> **EXERCISE PROMPT**
Return each line below exactly as it reads, and omit any image in it.

§ §

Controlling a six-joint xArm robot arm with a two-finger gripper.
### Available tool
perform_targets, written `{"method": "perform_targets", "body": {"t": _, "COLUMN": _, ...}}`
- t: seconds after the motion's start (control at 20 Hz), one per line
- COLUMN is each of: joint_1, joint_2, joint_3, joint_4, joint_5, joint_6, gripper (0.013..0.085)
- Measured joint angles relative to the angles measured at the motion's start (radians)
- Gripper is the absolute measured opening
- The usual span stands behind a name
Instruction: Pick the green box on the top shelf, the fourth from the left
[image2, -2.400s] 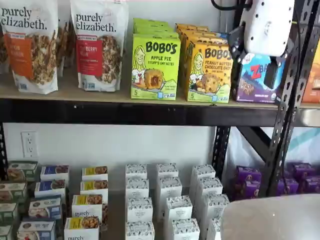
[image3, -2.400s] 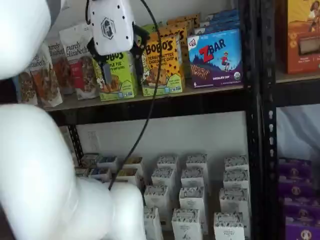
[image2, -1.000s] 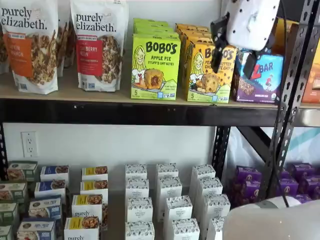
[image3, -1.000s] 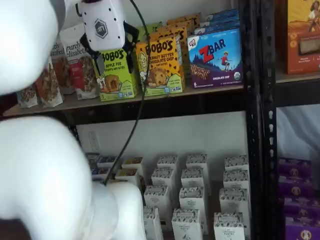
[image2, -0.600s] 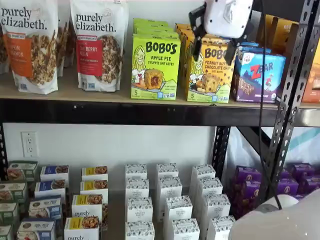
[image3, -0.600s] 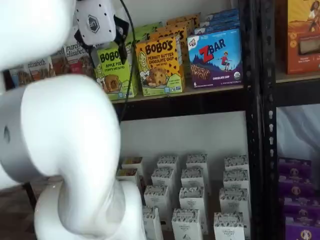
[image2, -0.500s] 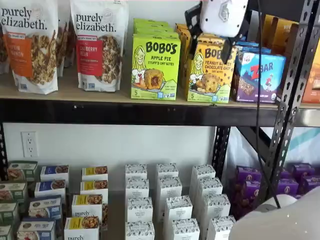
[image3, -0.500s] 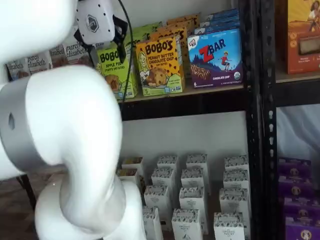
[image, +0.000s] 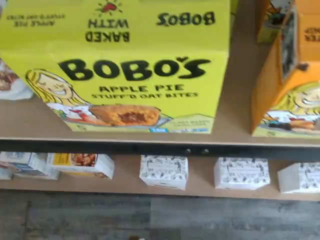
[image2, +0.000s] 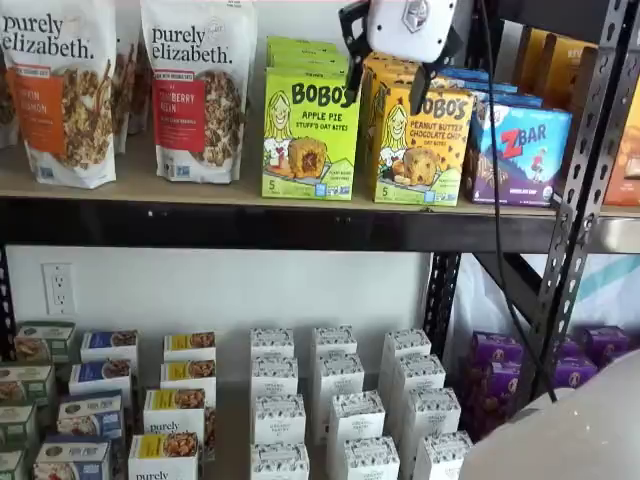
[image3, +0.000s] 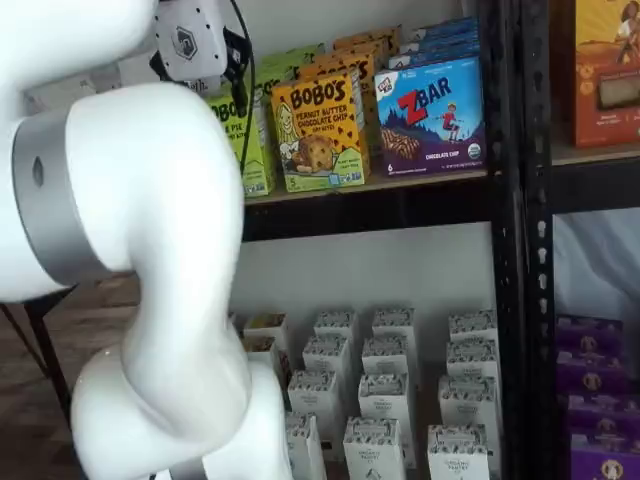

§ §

> **TASK RESULT**
Controlling a six-joint xArm robot arm with a two-finger gripper.
### Available tool
perform_targets, written `{"method": "perform_targets", "body": {"t": _, "COLUMN": _, ...}}`
- t: seconds after the motion's start (control at 20 Hz), one per line
- COLUMN is each of: joint_1, joint_2, joint_3, joint_4, joint_5, joint_6, gripper (0.013..0.085)
- Measured joint angles relative to the angles measured at the motion's start (radians)
- Gripper is the absolute measured opening
- The usual span stands behind a name
Instruction: Pick the green box on the top shelf, the fourth from the left
[image2, -2.400s] 
[image3, -2.400s] 
[image2, -1.000s] 
[image3, -1.000s] 
[image2, -0.600s] 
[image3, -0.600s] 
[image2, -0.500s] 
[image3, -0.500s] 
[image, +0.000s] 
[image2, +0.000s] 
[image3, +0.000s] 

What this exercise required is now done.